At its simplest, a skirt can be a draped garment made out of a single piece of material (such as pareos), but most skirts are fitted to the body at the waist and fuller below, with the fullness introduced by means of darts, gores, pleats, or panels. Modern skirts and dresses are usually made of light to mid-weight fabrics, such as denim, jersey, worsted, or poplin. Skirts and dresses of thin or clingy fabrics are worn with slips to make the material of the skirt drape better and for modesty.
The hemline of skirts and dresses can be as high as the upper thigh or as low as the ground, depending on the whims of fashion and the modesty or personal taste of the wearer.

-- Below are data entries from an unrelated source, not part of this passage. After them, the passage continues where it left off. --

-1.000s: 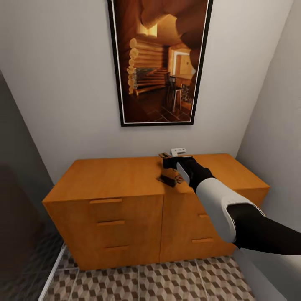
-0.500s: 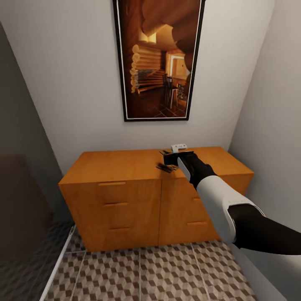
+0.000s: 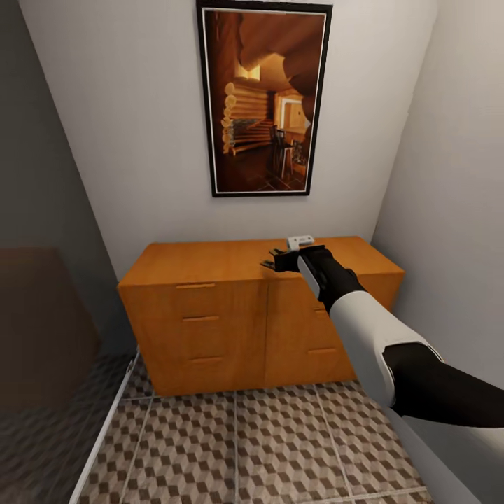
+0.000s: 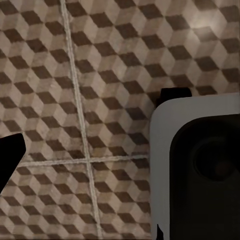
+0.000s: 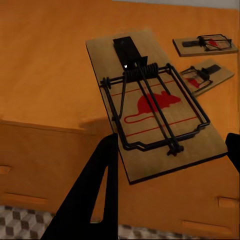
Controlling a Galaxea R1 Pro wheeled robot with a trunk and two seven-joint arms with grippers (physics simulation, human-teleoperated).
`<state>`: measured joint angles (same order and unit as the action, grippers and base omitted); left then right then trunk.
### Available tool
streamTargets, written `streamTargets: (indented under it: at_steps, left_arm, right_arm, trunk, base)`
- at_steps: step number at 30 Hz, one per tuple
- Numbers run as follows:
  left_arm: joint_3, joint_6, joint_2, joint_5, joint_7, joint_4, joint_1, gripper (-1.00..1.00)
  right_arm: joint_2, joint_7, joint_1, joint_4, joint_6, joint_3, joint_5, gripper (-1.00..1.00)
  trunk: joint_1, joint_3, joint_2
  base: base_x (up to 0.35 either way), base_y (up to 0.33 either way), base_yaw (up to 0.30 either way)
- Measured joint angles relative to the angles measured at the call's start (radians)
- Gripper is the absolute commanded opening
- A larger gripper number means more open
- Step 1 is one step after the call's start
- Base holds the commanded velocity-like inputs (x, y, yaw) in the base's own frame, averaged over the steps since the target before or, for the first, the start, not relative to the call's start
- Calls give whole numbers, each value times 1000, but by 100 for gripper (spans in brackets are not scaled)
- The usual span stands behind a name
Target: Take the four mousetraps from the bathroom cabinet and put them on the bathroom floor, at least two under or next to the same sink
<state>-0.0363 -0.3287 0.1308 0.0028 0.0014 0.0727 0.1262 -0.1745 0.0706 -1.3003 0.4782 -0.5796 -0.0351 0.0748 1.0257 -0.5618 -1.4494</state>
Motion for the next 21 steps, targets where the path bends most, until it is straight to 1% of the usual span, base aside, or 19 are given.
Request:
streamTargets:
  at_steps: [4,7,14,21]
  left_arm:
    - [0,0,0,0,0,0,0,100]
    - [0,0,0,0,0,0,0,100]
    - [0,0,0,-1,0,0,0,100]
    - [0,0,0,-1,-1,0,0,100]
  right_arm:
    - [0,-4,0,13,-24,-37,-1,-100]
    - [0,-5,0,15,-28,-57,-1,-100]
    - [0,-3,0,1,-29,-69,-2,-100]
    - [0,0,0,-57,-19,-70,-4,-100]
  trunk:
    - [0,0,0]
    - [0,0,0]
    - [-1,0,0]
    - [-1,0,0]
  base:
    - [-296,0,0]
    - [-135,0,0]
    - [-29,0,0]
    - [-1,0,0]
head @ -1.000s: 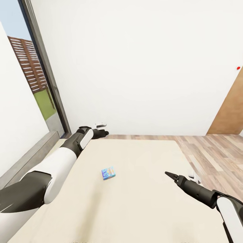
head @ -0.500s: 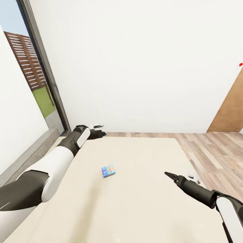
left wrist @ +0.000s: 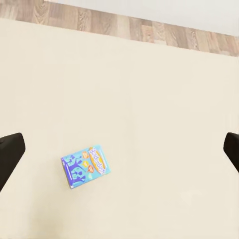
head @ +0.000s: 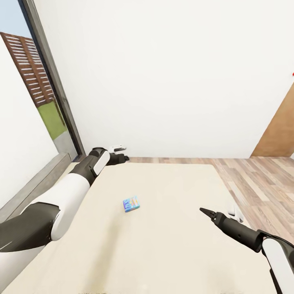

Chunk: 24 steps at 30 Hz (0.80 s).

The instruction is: Put all the toys in the child's room - the three board games (two on the bed and one on the table), the two jigsaw puzzles on the table, and the tennis ball on the table - inside the toy box on the table in the child's room.

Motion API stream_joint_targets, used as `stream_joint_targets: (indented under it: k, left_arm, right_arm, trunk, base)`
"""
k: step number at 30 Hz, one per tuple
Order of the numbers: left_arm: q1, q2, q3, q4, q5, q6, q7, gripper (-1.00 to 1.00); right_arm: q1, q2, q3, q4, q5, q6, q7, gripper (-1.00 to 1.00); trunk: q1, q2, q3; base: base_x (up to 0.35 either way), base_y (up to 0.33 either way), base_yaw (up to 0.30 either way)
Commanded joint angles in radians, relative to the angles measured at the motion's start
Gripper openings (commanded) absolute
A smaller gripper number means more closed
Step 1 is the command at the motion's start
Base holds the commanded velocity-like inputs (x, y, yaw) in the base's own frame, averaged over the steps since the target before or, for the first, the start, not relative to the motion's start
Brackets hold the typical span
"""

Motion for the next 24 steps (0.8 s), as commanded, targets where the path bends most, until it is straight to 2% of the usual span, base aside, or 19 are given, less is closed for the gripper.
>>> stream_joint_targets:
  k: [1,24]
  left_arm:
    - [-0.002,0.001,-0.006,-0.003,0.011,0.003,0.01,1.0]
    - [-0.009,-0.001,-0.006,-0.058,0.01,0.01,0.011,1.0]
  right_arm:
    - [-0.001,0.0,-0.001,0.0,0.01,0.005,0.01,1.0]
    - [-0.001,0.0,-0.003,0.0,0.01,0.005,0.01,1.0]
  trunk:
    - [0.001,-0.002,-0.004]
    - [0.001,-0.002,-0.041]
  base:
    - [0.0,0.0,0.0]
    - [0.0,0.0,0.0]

Some medieval upper-class women wore skirts over 3 metres in diameter at the bottom. At the other extreme, the miniskirts of the 1960s were minimal garments that may barely cover the underwear when seated.
Dresses and skirts in the 19th century
During the nineteenth century, the cut of women's dresses in western culture varied more widely than in any other century. Waistlines started just below the bust (the Empire silhouette) and gradually sank to the natural waist. Skirts started fairly narrow and increased dramatically to the hoopskirt and crinoline-supported styles of the 1860s; then fullness was draped and drawn to the back by means of bustles. Dresses were generally one-piece garments from 1800 through the 1840s; after that it became common for a dress to be made as a separate skirt and bodice, and many dresses had a "day" bodice with a high neckline and long sleeves, and an "evening" bodice with a low neckline (decollete) and very short sleeves.
Throughout this period, the length of fashionable dresses varied only slightly, between ankle-length and floor-sweeping.
- See also History of Western fashion: 1795-1820, 1820s, 1830s, 1840s,1850s, 1860s, 1870s, 1880s, 1890s
- Victorian fashion, Artistic Dress movement, Victorian dress reform.
Dresses and skirts in the 20th and 21st centuries
Beginning around 1915, hemlines for daytime dresses left the floor for good. For the next fifty years, fashionable skirts became short (1920s), then long (1930s), then shorter (the War Years with their restrictions on fabric), then long (the New Look), then shortest of all during the 1960s, when skirts became as short as possible while avoiding exposure of underwear, which was considered taboo.